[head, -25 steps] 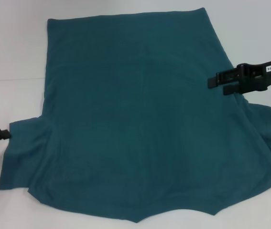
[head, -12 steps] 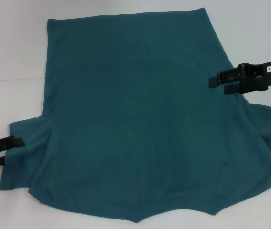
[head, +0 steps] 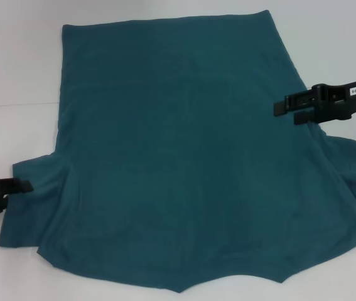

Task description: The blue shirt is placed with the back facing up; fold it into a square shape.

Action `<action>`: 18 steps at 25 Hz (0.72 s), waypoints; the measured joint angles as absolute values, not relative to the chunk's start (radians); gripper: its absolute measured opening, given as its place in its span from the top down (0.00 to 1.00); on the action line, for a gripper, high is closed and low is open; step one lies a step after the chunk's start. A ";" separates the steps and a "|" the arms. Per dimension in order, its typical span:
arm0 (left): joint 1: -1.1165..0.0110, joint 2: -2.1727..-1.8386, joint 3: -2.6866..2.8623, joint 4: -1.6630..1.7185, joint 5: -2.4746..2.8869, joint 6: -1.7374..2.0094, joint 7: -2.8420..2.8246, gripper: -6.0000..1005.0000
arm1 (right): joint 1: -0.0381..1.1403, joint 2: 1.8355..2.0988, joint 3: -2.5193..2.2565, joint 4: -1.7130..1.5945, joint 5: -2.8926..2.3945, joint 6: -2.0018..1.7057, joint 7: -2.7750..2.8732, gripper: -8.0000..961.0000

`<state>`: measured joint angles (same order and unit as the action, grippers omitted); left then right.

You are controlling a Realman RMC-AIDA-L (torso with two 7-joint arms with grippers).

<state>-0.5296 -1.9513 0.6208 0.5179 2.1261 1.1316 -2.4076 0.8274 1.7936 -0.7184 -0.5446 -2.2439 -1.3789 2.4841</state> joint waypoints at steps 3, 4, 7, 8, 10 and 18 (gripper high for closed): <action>-0.532 -1.947 0.636 0.519 2.126 1.132 -2.409 0.45 | 0.827 1.794 -0.718 -0.545 -2.244 -1.379 2.487 0.24; -0.532 -1.946 0.642 0.520 2.126 1.132 -2.410 0.49 | 0.827 1.794 -0.717 -0.545 -2.245 -1.380 2.488 0.24; -0.532 -1.945 0.644 0.521 2.126 1.132 -2.409 0.61 | 0.827 1.793 -0.716 -0.545 -2.245 -1.382 2.489 0.24; -0.532 -1.945 0.644 0.521 2.126 1.132 -2.409 0.66 | 0.827 1.793 -0.716 -0.545 -2.245 -1.382 2.489 0.24; -0.532 -1.945 0.650 0.522 2.126 1.134 -2.408 0.75 | 0.827 1.793 -0.716 -0.545 -2.245 -1.382 2.490 0.24; -0.534 -1.938 0.682 0.561 2.139 1.162 -2.416 0.99 | 0.827 1.793 -0.716 -0.545 -2.244 -1.383 2.490 0.24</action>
<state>-0.5340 -1.9378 0.6822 0.5609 2.1387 1.1625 -2.4157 0.8268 1.7934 -0.7163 -0.5454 -2.2441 -1.3833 2.4900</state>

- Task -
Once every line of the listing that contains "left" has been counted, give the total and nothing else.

- Solution to this exercise -
2